QS fait ici essentiellement la promotion du
modèle « achetez chez nous », un des principaux outils idéologiques
utilisés par la bureaucratie syndicale à travers le monde pour diviser les
travailleurs sur une base nationale.
De plus, une bonne partie des propositions
avancées par QS auraient très bien pu venir d’un parti traditionnel de la
grande entreprise. QS propose par exemple une hausse immédiate du salaire
minimum à 10,50 $ l’heure, ce qui est à peine plus que la hausse à
9,50 $ sur deux ans qu’a mise de l’avant le gouvernement libéral de Jean
Charest. Khadir s’est même vanté lors de sa présentation que certaines de ces
propositions (on pourrait penser à la timide demande d’un moratoire sur la
hausse des tarifs dans les services publics) avaient déjà été suggérées par des
partis de l’establishment (en l’occurrence le Parti québécois), voulant ainsi
insister sur leur caractère réaliste et acceptable.
Lors de la période de questions, une
personne dans la salle a demandé pourquoi on ne faisait pas référence dans le
plan de crise à une augmentation des impôts pour les plus riches et les
compagnies. La réponse évasive de Khadir fut d’affirmer que ce genre de mesures
se retrouvait déjà dans le programme à plus long terme de Québec solidaire et
que ce plan de sortie de crise était différent.

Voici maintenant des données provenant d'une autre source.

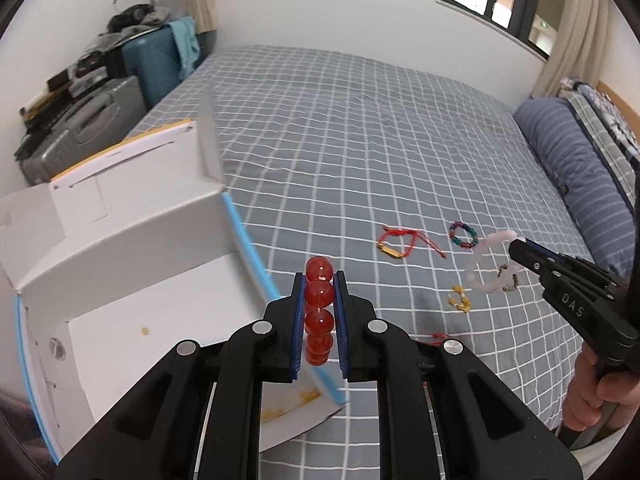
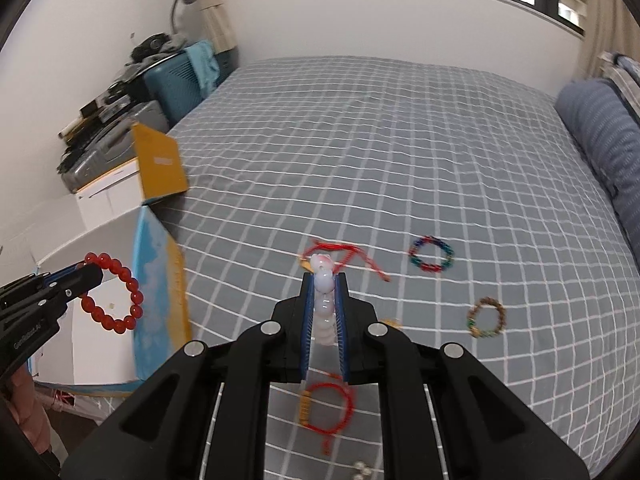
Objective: Organize jewelry
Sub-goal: 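Lift both bracelets and carry them over the open white box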
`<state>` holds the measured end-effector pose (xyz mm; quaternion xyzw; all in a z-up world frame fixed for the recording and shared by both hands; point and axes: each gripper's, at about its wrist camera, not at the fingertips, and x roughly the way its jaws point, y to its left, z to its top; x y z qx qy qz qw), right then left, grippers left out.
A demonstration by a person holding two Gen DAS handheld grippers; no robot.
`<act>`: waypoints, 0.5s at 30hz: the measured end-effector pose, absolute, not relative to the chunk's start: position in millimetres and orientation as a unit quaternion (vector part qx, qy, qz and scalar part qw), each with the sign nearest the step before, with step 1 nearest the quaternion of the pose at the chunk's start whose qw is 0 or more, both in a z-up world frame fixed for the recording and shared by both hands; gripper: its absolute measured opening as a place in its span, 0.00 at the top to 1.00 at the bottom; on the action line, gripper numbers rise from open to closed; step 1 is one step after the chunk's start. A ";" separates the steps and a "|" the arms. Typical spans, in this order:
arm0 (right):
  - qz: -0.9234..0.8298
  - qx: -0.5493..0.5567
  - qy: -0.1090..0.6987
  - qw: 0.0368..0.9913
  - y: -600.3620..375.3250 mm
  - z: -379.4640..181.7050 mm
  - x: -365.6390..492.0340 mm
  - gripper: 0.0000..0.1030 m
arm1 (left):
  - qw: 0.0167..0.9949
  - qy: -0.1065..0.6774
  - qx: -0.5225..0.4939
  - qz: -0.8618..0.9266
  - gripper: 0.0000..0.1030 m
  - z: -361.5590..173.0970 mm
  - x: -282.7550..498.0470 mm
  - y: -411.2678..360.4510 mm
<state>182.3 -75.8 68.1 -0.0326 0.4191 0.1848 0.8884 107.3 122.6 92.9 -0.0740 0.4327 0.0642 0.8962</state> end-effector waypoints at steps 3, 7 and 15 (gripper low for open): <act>0.204 -0.043 0.416 0.885 -51.7 70.6 179.5 0.90 | 0.896 0.429 -0.080 0.083 0.87 94.5 96.6 139.0; 0.233 -0.056 0.413 0.879 -16.6 72.3 173.8 0.90 | 0.893 0.427 -0.093 0.107 0.87 94.1 80.4 163.3; 0.283 -0.083 0.404 0.866 51.0 79.5 151.9 0.90 | 0.887 0.419 -0.113 0.157 0.87 92.9 46.5 209.9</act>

Dans un épisode particulièrement
révélateur, un participant, dont l’intervention a été accueillie par les
applaudissements de plusieurs personnes dans la salle, a soulevé la question de
la nationalisation des banques en faisant référence au chroniqueur économique
du New York Times et lauréat 2008 du prix Nobel
d'économie, Paul Krugman.
Même si ce que propose Krugman n’est que la
nationalisation temporaire de certaines grandes banques pour permettre aux gros
actionnaires de piger dans les fonds de l’Etat, Khadir a refusé de soutenir
cette mesure jugée trop « radicale », affirmant qu’un jeune parti
avec un seul député au parlement de Québec n’était pas en mesure d’imposer un
débat là-dessus. « Dans cette salle, nous savons beaucoup de choses. Mais
la population n’est pas rendue là. »
Khadir a ainsi démontré une fois de plus
l’opportunisme de son parti, qui fait tout pour se faire accepter de l’élite
dirigeante québécoise. En blâmant le soi-disant manque de préparation de la
population pour des mesures allant au-delà du discours politique officiel,
Québec solidaire ne fait qu’affirmer son propre manque de principes politiques.